OneSign Technology | Security
Imprivata OneSign is a robust, easy to install appliance designed to provide non-intrusive, strong authentication and single sign-on functionality for the entire enterprise application portfolio. OneSign’s layered approach to security mitigates many well-known enterprise security vulnerabilities in networks, applications, in-transit data, and on client PCs.
OneSign’s multiple layers of security ensure secure client, server, and data transmission. Unauthorized access would require the virtually impossible simultaneous cracking of numerous, integrated OneSign security layers including: device stripping and hardening, authenticated agent and application code, PKI, SSL, and AES encryption -- all using different one-time keys and all built around the delivery of obfuscated, encrypted, digitally-signed database information.
Enabling Stronger Levels of Security
1. Strong Password Policy
OneSign primary authentication can be tightly integrated with Windows domain and/or Novell Netware authentication. Since one password is easier to secure than multiple passwords, OneSign administrators can implement clear and straightforward security policies across all SSO applications based on the users’ primary authentication. Imprivata’s Secure Exchange (ISX) technology ensures the security of the primary authentication and all OneSign data transport.
2. Password Changes
To further increase security, OneSign can cycle complex application passwords behind-the-scenes on the users’ behalf according to an organization’s policy rules on a per-application basis. This enables rapid implementation and enforcement of a stronger set of password policies without additional training or burden on the user. Users no longer know their application passwords and must gain access only via a OneSign-enabled PC. OneSign makes a strong centralized application password policy a reality while decreasing help desk costs.
3. Policy Formats
OneSign can generate stronger passwords that conform to any unique application requirements. Custom masks can be created on a per-application basis to allow administrators to configure a password length, mix of characters, specific characters or types of specified locations in the array, and more.
4. One-Click User Lockout
Administrators can disable any user from all SSO-enabled enterprise applications and the network desktop logon with a single click. If OneSign automated password policies have been implemented, users no longer know their various strong passwords to back-end applications and cannot use out-of-band connections to gain access.
3. Authentication Options
OneSign supports major forms of strong authentication out of the box - without any custom integration with device vendors. Administrators decide which users should have which modes of authentication and can easily add further authentication options over time. Authentication options include OTP tokens, smart cards, proximity cards and finger biometrics. Initially, administrators might choose to roll out passwords and eventually add stronger forms of authentication.

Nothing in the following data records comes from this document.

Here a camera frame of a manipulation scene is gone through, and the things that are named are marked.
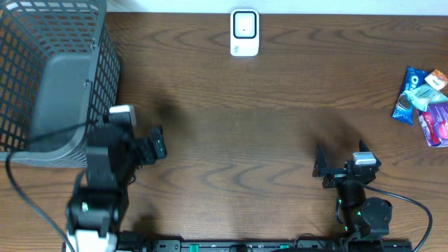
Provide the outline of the blue oreo cookie pack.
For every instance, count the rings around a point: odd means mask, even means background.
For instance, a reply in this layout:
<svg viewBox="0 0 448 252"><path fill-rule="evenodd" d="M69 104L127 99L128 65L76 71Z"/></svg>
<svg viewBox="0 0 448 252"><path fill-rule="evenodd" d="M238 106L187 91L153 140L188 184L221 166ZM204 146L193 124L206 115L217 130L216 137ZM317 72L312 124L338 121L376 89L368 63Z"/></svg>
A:
<svg viewBox="0 0 448 252"><path fill-rule="evenodd" d="M393 119L413 126L414 105L407 98L405 91L411 91L423 85L424 78L427 77L428 74L427 71L415 69L414 67L407 67L405 78L395 103L395 108L391 114Z"/></svg>

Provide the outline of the red purple liner packet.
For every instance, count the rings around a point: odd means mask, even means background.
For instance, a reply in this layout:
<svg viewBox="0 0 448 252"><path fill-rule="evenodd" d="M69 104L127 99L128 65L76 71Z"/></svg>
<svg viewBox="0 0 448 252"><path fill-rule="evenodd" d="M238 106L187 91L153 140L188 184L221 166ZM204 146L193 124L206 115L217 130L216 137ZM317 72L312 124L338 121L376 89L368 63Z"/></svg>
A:
<svg viewBox="0 0 448 252"><path fill-rule="evenodd" d="M447 102L429 104L426 111L417 111L423 135L430 147L447 147Z"/></svg>

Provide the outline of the mint green wipes packet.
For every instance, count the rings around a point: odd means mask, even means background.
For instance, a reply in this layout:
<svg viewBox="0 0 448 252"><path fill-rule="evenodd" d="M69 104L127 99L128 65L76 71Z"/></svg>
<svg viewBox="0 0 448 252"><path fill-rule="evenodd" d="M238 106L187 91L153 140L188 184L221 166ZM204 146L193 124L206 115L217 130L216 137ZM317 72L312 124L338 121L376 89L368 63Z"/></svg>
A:
<svg viewBox="0 0 448 252"><path fill-rule="evenodd" d="M413 90L406 90L404 94L416 109L423 112L427 111L430 104L447 102L447 97L429 84L423 84Z"/></svg>

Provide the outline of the orange snack packet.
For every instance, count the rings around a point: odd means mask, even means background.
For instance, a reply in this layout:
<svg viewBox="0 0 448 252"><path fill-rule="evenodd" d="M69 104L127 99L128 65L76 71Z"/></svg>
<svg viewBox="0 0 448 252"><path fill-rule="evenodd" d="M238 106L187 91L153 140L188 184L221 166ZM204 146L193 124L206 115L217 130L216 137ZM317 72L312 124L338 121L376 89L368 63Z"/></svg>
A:
<svg viewBox="0 0 448 252"><path fill-rule="evenodd" d="M448 79L445 74L440 70L434 69L427 77L424 78L425 82L429 84L434 90L440 91L447 86Z"/></svg>

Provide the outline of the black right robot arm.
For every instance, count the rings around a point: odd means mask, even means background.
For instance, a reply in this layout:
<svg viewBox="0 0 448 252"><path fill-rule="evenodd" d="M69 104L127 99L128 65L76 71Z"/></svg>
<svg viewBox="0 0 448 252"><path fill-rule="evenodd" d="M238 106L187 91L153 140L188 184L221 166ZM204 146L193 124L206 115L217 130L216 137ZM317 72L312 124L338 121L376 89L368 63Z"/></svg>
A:
<svg viewBox="0 0 448 252"><path fill-rule="evenodd" d="M381 239L389 234L391 203L365 194L381 165L364 141L359 141L359 151L342 168L331 168L323 147L320 144L316 147L312 176L323 179L325 189L337 190L337 219L355 240Z"/></svg>

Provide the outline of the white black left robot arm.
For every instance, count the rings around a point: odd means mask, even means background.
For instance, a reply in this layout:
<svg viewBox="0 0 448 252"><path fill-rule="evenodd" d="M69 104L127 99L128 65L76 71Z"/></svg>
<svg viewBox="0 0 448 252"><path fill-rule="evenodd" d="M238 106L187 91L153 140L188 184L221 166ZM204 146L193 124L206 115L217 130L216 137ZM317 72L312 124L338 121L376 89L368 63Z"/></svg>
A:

4. Leverage Existing Investments in RSA and Secure Computing
Sites that have deployed Secure Computing Safeword or RSA Security SecurID for strong authentication can leverage their investments. OneSign includes built-in support for Secure Computing Premier Access Server, SafeWord Remote Access, and RSA Authentication Manager Server as a primary form of desktop authentication. OneSign provides a truly seamless single desktop login using two-factor one-time passcodes for login to all SSO-enabled client/server, web, and legacy applications from any OneSign-enabled desktop.